SOURCE RECORDS START

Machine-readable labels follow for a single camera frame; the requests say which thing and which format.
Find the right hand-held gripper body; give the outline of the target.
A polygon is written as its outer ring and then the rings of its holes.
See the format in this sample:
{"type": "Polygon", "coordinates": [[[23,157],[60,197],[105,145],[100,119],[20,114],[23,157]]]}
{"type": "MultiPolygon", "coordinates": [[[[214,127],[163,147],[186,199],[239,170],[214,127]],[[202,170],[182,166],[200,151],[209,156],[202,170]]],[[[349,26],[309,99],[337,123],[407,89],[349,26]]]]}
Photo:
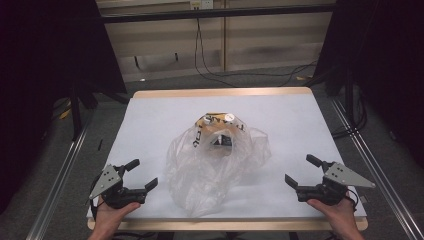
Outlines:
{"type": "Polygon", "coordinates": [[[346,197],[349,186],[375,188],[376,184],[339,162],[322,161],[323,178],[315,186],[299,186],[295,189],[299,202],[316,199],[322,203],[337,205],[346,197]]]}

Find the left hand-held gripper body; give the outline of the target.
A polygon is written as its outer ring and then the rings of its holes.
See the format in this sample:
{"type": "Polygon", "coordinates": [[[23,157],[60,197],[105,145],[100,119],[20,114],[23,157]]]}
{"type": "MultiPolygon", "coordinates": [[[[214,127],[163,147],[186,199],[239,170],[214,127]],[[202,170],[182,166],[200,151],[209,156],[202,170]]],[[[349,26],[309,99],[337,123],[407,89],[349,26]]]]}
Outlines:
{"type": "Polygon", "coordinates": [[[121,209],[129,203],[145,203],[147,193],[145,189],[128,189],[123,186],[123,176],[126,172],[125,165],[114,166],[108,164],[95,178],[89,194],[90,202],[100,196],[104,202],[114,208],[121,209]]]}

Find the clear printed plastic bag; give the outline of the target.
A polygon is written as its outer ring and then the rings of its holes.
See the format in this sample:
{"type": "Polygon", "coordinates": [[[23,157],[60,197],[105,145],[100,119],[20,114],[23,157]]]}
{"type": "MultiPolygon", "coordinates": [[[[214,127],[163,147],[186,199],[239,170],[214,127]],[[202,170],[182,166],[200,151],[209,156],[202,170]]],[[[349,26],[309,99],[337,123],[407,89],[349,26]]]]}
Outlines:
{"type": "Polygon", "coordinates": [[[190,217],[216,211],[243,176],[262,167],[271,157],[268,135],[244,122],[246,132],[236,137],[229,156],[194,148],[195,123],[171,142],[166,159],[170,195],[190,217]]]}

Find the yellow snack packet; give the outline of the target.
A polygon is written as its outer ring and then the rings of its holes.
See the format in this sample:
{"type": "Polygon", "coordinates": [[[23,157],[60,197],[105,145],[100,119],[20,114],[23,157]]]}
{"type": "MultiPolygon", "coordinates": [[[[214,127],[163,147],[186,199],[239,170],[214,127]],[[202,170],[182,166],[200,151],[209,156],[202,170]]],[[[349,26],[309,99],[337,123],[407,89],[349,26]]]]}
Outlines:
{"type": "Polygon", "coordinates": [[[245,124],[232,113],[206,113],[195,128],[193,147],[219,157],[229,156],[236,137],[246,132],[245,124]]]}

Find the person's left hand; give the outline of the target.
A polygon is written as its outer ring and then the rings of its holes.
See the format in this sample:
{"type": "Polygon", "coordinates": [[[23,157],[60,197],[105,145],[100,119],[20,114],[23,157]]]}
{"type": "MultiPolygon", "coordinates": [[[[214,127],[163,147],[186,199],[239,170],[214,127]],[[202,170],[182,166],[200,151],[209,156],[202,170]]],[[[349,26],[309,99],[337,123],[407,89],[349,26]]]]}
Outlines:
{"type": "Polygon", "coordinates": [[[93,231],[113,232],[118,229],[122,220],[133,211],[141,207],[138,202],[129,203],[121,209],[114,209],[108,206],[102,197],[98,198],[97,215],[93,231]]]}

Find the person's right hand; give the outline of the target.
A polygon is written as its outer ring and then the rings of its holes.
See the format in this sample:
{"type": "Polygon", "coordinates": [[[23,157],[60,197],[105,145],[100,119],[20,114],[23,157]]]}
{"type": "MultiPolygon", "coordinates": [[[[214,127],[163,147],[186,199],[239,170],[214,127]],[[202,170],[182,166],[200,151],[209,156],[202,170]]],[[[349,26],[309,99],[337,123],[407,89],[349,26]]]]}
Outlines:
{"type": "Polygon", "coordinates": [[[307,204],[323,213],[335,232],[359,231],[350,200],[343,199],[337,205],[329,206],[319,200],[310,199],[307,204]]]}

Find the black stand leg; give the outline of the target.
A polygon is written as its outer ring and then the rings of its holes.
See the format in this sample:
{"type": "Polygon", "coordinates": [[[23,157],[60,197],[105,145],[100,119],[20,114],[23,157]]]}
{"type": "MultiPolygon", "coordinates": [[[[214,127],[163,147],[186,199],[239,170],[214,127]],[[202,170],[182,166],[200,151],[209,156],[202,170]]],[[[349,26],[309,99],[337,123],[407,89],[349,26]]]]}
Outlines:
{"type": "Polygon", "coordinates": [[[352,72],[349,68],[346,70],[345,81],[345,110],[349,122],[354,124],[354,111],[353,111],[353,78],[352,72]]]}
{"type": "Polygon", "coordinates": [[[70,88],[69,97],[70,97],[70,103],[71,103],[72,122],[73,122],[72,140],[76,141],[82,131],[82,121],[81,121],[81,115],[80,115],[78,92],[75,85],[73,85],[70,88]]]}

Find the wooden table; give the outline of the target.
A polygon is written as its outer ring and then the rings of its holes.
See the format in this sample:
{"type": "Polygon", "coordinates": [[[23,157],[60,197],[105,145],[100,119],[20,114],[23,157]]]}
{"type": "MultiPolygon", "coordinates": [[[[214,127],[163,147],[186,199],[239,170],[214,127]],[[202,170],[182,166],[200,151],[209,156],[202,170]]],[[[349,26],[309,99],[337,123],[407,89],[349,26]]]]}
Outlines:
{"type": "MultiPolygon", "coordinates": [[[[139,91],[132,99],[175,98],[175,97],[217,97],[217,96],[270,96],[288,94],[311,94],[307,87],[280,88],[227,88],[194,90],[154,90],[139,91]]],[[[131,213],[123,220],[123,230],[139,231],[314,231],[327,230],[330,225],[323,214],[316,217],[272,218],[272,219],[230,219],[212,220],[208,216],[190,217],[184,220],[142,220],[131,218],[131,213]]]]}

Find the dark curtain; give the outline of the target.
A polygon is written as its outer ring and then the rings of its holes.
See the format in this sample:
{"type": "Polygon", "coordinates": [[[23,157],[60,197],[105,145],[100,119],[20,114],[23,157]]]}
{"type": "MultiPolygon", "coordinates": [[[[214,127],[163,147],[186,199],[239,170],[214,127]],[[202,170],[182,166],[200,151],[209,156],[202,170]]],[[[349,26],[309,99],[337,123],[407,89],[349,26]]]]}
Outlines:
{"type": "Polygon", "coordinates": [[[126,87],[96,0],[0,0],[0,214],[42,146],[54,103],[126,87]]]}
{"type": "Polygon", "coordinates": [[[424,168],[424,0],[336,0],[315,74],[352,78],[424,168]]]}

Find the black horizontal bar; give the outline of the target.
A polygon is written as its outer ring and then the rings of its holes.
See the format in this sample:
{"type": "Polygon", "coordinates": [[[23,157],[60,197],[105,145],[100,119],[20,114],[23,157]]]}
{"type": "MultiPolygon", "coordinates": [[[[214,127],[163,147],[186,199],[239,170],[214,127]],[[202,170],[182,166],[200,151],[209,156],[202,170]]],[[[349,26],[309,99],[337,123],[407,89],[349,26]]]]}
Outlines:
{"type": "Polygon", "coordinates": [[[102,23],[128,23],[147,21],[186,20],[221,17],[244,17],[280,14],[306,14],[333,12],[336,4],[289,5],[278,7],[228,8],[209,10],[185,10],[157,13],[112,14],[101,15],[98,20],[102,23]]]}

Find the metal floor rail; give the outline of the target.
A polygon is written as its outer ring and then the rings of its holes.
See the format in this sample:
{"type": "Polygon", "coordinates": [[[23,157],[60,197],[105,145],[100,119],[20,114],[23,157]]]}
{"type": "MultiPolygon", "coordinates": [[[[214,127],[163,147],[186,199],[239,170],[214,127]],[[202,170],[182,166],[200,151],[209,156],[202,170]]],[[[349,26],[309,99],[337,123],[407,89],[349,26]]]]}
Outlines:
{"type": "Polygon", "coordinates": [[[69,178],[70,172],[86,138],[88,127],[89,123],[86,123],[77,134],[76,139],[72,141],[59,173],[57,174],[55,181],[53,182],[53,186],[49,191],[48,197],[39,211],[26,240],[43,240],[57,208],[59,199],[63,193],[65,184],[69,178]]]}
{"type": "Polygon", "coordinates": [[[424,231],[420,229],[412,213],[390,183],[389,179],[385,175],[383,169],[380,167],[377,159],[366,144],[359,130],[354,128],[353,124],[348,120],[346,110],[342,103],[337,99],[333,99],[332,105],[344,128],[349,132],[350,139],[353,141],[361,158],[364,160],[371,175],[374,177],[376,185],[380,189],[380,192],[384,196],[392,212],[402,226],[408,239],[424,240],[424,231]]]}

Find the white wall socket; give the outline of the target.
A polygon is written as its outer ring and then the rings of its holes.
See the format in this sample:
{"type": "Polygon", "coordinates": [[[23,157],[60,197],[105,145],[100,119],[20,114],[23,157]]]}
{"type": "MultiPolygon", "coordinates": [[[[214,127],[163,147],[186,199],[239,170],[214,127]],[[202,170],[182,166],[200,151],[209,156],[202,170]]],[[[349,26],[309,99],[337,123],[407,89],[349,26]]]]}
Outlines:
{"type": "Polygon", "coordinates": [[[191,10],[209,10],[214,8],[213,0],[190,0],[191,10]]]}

SOURCE RECORDS END
SOURCE RECORDS START

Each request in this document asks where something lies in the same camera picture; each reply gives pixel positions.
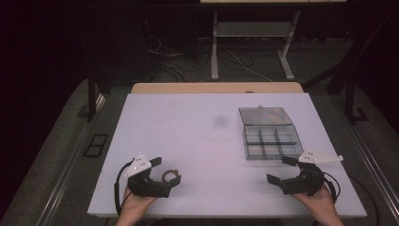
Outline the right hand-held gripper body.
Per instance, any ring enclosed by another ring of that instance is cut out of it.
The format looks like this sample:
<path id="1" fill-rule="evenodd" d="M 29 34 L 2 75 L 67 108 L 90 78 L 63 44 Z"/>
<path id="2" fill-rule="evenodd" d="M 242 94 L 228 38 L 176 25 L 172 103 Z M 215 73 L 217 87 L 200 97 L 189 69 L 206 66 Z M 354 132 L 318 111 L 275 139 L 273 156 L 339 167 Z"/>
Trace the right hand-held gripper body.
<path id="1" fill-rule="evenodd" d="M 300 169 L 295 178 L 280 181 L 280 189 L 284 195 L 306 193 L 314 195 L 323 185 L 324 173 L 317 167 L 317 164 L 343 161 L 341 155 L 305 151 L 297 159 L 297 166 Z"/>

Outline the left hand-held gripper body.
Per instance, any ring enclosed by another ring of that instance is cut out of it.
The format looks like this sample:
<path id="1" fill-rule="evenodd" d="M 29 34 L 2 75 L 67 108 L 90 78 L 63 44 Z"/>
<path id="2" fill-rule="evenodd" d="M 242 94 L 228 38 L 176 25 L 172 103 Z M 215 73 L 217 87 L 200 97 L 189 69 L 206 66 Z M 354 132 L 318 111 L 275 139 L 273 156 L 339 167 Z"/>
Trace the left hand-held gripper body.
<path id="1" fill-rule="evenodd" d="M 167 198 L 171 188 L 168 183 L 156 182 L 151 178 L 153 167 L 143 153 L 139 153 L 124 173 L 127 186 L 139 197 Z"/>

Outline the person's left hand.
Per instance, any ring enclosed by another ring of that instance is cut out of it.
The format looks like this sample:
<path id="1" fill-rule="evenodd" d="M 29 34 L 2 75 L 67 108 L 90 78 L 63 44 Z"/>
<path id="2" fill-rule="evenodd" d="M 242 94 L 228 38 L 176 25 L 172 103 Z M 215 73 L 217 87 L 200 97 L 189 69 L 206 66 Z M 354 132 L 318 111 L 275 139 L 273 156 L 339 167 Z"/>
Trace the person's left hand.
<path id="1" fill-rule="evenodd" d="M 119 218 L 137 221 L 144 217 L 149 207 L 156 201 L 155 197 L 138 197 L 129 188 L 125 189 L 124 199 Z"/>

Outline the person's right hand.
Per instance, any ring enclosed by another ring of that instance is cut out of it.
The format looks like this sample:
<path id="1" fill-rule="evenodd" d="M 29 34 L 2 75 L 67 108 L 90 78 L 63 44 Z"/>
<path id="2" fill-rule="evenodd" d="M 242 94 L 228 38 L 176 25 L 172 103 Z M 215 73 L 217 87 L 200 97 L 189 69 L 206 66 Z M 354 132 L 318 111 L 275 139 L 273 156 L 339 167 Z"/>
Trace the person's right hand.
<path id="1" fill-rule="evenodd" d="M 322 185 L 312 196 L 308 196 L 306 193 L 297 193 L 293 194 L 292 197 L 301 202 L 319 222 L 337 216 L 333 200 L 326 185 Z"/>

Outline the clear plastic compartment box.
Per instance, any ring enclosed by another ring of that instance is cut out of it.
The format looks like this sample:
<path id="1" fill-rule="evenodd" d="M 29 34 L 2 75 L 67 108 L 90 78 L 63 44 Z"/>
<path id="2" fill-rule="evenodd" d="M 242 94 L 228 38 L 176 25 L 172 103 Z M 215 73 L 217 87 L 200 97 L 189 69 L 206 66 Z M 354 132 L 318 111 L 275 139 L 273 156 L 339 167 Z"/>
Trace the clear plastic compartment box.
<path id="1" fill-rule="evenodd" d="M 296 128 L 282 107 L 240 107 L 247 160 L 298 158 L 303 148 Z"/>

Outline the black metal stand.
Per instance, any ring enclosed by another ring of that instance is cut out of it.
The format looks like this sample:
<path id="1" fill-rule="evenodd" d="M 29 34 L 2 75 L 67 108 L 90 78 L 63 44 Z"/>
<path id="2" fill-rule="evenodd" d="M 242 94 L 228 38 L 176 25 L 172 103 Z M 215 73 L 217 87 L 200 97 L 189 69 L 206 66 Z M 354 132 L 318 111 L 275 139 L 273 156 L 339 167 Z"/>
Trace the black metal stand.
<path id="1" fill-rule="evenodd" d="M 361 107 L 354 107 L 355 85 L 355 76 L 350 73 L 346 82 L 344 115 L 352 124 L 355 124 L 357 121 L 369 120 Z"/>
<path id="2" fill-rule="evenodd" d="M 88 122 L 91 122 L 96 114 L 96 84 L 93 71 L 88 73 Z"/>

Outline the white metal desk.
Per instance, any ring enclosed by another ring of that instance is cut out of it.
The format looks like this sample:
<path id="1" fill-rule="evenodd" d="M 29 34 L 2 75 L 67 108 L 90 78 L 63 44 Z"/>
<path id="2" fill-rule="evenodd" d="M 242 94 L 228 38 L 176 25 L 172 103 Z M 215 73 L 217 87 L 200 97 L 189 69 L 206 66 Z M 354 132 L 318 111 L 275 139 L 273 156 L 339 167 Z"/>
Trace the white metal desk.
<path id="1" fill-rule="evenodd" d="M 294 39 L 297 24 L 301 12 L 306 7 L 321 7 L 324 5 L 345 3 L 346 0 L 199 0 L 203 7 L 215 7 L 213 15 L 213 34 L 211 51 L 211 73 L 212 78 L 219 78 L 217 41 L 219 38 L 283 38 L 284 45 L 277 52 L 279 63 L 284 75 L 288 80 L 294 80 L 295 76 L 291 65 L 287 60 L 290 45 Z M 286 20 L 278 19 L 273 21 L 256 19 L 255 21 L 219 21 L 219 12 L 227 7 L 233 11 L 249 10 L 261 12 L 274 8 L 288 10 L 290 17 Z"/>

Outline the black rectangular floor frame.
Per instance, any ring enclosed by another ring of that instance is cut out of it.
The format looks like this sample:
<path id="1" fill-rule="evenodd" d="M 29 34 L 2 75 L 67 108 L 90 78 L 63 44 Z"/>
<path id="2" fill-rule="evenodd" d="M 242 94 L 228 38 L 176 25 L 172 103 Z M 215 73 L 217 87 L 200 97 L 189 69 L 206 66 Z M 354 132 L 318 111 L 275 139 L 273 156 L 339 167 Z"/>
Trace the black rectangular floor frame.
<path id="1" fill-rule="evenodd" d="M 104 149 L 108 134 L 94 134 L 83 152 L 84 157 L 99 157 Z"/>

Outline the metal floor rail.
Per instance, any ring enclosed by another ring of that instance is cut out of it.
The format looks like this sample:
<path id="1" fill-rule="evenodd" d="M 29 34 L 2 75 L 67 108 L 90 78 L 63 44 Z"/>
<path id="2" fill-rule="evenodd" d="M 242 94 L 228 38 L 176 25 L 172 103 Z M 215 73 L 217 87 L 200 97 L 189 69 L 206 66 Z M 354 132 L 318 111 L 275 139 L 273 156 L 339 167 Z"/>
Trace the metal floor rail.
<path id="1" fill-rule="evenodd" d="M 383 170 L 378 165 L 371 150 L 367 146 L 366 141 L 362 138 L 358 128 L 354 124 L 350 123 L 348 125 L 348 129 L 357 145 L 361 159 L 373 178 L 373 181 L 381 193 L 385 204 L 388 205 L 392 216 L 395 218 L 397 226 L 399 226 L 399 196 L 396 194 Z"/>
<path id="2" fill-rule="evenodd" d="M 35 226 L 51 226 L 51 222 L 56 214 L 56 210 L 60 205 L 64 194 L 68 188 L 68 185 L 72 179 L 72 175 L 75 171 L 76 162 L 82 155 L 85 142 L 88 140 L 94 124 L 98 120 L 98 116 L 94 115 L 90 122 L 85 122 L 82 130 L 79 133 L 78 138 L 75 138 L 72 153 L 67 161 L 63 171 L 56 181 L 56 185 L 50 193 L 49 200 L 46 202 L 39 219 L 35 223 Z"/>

SOURCE RECORDS END

→ **WHAT THE TASK ASKS**: Take the entries above and copy out all lines with the string "Find".

→ **RESPONSE**:
Find the right hand-held gripper body; give the outline of the target.
Find the left hand-held gripper body; give the outline of the target.
Find the clear printed plastic bag; give the outline of the target.
Find the yellow snack packet; give the outline of the target.
Find the person's left hand; give the outline of the target.
Find the person's right hand; give the outline of the target.
Find the black stand leg; give the outline of the target.
Find the wooden table; give the outline of the target.
Find the dark curtain; give the outline of the target.
Find the black horizontal bar; give the outline of the target.
Find the metal floor rail; give the outline of the target.
Find the white wall socket; give the outline of the target.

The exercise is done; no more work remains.